> What this task involves
Once the line containing "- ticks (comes" has been copied, stop; copy every line before it exactly, beginning with the first line of the material below.

===

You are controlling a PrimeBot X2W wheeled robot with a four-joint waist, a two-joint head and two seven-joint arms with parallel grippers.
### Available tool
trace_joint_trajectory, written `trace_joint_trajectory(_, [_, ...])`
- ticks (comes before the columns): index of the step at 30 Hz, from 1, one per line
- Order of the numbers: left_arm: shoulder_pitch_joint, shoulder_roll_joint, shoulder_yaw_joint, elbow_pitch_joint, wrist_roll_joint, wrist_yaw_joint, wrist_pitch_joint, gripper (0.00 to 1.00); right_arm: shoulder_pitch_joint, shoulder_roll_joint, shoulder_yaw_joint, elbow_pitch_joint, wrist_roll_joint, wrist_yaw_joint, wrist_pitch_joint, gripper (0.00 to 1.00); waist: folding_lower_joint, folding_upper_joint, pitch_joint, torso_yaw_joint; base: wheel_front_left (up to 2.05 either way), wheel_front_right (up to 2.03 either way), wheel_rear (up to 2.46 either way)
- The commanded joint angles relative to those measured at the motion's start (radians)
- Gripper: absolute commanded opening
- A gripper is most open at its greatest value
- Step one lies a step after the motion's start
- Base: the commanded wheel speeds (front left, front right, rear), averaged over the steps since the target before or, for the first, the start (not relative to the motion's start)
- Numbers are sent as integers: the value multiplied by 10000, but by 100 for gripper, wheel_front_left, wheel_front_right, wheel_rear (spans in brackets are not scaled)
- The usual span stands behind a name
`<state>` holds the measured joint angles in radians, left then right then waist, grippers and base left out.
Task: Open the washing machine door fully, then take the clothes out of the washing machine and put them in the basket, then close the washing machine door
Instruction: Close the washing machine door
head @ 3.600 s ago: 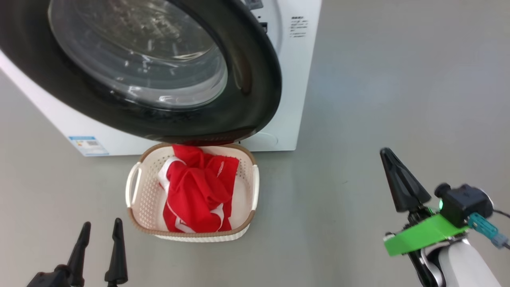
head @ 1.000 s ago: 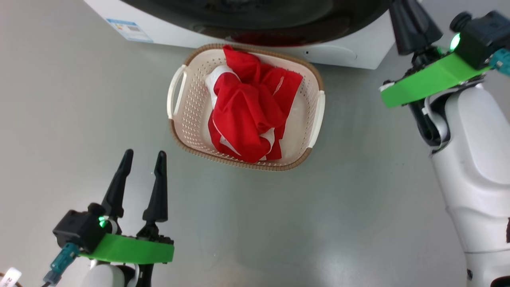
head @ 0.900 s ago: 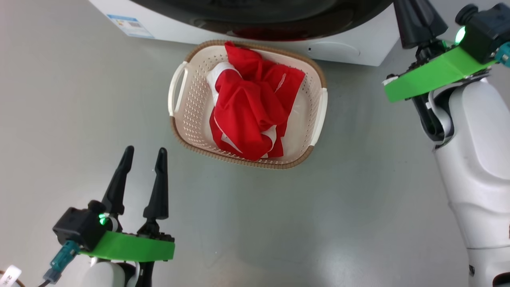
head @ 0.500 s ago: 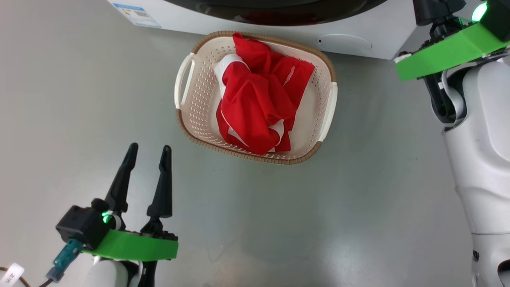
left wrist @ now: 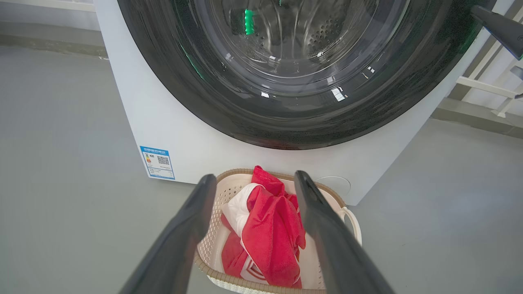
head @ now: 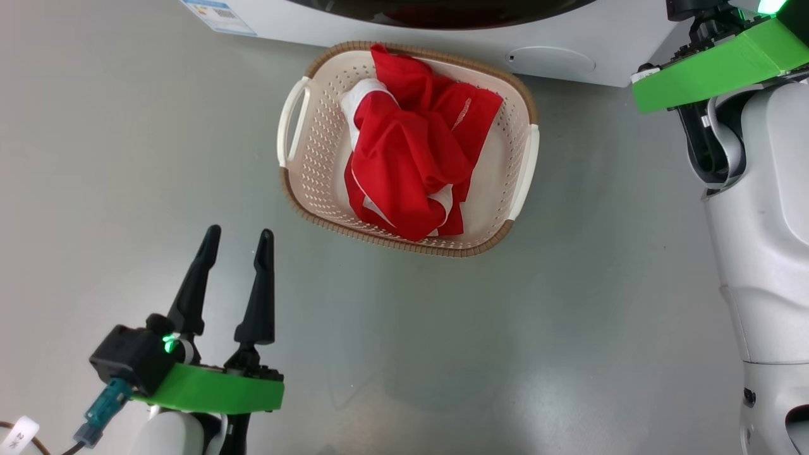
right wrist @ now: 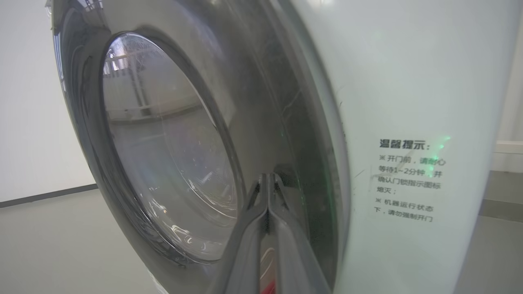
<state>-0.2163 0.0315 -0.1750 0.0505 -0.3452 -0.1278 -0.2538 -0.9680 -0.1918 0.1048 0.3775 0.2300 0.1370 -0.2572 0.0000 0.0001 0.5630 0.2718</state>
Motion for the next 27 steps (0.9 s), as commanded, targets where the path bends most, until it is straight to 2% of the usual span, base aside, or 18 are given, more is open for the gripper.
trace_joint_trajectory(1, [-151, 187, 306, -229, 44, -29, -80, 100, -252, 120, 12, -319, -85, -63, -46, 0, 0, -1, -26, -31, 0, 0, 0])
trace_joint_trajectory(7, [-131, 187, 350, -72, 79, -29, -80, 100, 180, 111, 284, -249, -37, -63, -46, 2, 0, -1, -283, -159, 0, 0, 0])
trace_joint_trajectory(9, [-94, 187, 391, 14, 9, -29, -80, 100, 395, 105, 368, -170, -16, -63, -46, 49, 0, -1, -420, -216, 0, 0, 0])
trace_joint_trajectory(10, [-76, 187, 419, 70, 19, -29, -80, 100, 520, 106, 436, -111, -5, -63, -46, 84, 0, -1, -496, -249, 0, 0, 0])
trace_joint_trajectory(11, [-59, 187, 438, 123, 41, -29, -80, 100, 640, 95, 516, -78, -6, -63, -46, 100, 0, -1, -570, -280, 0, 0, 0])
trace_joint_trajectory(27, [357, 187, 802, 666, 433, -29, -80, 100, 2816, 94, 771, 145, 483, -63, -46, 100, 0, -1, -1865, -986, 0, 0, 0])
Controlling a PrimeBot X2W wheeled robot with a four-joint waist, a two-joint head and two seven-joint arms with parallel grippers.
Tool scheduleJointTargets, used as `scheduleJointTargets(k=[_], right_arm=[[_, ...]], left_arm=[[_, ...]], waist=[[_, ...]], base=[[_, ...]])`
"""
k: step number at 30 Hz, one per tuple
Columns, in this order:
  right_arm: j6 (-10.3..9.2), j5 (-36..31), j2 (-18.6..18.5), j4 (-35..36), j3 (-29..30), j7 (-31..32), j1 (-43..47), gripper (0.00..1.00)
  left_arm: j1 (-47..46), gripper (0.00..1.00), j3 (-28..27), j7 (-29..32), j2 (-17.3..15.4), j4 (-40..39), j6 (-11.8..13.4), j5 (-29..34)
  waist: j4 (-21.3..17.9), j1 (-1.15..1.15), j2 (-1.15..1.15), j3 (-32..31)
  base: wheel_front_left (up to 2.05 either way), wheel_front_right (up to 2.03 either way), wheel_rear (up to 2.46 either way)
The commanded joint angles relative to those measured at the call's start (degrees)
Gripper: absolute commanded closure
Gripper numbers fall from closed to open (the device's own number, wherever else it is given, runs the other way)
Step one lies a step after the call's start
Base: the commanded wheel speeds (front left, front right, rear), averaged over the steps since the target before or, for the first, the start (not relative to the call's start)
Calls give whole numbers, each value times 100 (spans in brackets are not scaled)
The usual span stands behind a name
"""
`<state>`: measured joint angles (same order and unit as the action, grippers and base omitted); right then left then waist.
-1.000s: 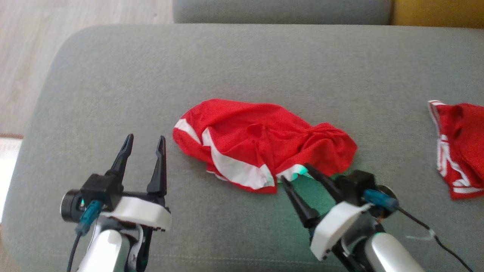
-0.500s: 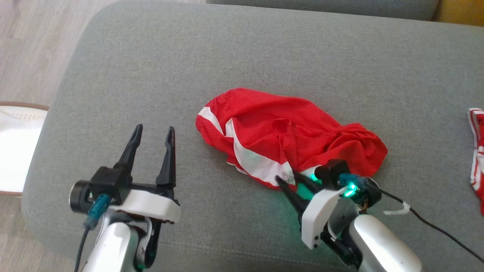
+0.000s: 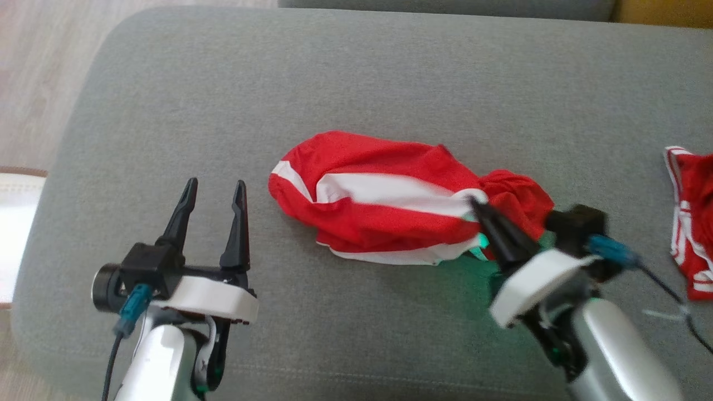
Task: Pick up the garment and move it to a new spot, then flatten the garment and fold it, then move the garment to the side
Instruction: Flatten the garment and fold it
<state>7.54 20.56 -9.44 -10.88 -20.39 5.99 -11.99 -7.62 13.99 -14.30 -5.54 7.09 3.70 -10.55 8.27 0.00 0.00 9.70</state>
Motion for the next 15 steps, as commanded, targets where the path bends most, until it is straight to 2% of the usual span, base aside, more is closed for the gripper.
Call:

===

> Problem solution
You are controlling a PrimeBot X2W wheeled robot with a four-joint waist, a two-joint head and two seven-joint arms with parallel grippers.
### Available tool
trace_joint_trajectory, written `trace_joint_trajectory(_, [_, ...])`
- ticks (comes before the columns): index of the step at 30 Hz, from 1, one per line

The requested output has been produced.